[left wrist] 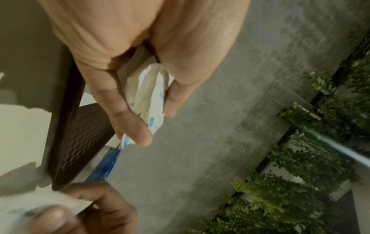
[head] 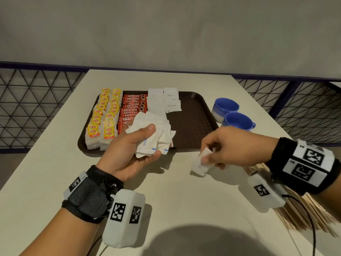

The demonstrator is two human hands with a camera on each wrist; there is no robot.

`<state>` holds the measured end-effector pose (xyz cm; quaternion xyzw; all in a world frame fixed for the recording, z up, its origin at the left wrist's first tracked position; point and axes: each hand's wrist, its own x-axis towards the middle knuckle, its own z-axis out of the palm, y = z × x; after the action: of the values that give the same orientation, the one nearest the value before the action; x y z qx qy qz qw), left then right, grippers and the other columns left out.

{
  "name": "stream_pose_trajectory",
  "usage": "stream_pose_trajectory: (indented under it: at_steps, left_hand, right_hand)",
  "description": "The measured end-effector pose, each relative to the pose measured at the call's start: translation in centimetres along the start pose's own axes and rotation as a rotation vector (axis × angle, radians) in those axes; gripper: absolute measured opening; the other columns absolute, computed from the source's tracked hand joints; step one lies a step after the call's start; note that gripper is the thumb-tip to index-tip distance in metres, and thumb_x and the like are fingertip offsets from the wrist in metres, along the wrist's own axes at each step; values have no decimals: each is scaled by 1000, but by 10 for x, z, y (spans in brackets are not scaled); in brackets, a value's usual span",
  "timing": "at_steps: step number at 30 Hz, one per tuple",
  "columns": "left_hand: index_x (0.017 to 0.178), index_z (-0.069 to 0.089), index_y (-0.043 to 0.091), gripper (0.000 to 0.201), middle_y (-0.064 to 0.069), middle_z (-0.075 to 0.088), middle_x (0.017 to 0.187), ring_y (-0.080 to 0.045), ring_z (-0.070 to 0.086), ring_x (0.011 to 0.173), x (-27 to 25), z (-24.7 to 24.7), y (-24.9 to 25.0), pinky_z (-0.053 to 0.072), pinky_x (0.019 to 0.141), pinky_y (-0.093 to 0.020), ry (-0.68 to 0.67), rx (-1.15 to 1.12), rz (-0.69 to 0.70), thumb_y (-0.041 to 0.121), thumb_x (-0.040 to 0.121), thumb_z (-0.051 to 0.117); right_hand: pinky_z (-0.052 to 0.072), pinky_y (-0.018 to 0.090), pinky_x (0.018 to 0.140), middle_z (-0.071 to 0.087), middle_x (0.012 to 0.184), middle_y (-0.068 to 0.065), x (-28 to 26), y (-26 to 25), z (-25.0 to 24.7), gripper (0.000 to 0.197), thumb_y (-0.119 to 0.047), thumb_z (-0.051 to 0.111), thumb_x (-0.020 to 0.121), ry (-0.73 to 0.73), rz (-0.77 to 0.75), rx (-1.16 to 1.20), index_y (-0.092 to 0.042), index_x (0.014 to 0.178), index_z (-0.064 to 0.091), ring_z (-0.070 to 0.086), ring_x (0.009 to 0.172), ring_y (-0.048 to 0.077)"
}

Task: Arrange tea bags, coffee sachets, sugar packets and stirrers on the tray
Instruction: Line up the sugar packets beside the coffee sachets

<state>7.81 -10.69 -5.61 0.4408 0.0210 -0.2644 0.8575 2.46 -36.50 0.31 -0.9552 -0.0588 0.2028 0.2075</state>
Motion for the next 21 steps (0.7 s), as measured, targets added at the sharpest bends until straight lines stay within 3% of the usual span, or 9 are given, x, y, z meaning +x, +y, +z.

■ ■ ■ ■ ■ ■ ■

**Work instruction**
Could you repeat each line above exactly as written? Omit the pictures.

**Answer to this exercise**
[left wrist] 
[head] 

The demonstrator is two human hands with a camera on each wrist; there is no robot.

`<state>` holds the measured end-effector pose (xyz cm; quaternion xyzw; all in a world frame fixed for the recording, z up, its origin at the left wrist's first tracked position; point and axes: each hand's wrist, its own x-axis towards the middle knuckle, its own z-axis out of the palm, y = z × x; after the action: of the values that give the same orientation, the one nearest the value before the action; x y z qx qy qz qw), left then right, grippers and the other columns left out.

{
  "name": "stream_pose_trajectory",
  "usage": "stream_pose_trajectory: (indented under it: at_steps, left_hand, right_hand)",
  "description": "The measured end-effector pose, each relative to the pose measured at the call's start: translation in centimetres along the start pose's own axes and rotation as a rotation vector (axis × angle, radians) in those axes; gripper: absolute measured opening; the other columns absolute, computed from the source's tracked hand joints; step one lies a step after the call's start; note that gripper is the thumb-tip to index-tip distance in metres, and thumb_x and the like are fingertip offsets from the wrist in metres, along the wrist's own axes at each step; values have no decimals: each is scaled by 1000, but by 10 for x, z, y (spans in brackets are not scaled); in brackets, a value's usual span",
  "timing": "at_steps: step number at 30 Hz, one per tuple",
  "columns": "left_hand: index_x (0.017 to 0.178), index_z (-0.069 to 0.089), index_y (-0.043 to 0.091), gripper (0.000 to 0.201), middle_y (-0.064 to 0.069), middle_z (-0.075 to 0.088), middle_x (0.017 to 0.187), ring_y (-0.080 to 0.045), ring_z (-0.070 to 0.086), ring_x (0.011 to 0.173), x (-27 to 25), z (-24.7 to 24.7), y (-24.9 to 25.0), pinky_z (-0.053 to 0.072), pinky_x (0.019 to 0.141), pinky_y (-0.093 to 0.020), ry (-0.68 to 0.67), rx (-1.15 to 1.12), rz (-0.69 to 0.70), thumb_y (-0.041 to 0.121), thumb_x (-0.040 to 0.121), thumb_z (-0.051 to 0.117); right_hand: pinky_z (-0.052 to 0.072), pinky_y (-0.018 to 0.090), pinky_x (0.018 to 0.140), middle_z (-0.071 to 0.087), middle_x (0.012 to 0.184), middle_y (-0.068 to 0.065), x (-28 to 26), y (-26 to 25), z (-25.0 to 24.7), gripper (0.000 to 0.197), thumb_y (-0.119 to 0.047), thumb_z (-0.051 to 0.111), thumb_x (-0.020 to 0.121), ry (-0.73 to 0.73), rz (-0.77 to 0.75), rx (-1.16 to 1.20), index_y (-0.092 to 0.042), index_x (0.014 to 0.178), index_z (-0.064 to 0.091), ring_z (-0.070 to 0.086), ring_x (0.009 to 0.172), ring_y (-0.048 to 0.077)"
}

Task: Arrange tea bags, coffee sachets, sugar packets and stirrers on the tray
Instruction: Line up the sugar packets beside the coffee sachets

<state>7.81 -10.69 -5.61 0.4408 0.0210 -0.2644 0.8575 2.46 -36.50 0.31 -0.9552 -0.0588 0.2028 0.2075</state>
Motion for the next 21 steps (0.7 s), as measured, targets added at the sharpest bends until straight lines stay within 3% of the usual span, or 9 are given, x, y, z meaning +x, +y, +z.

Nothing remains to be added to the exercise.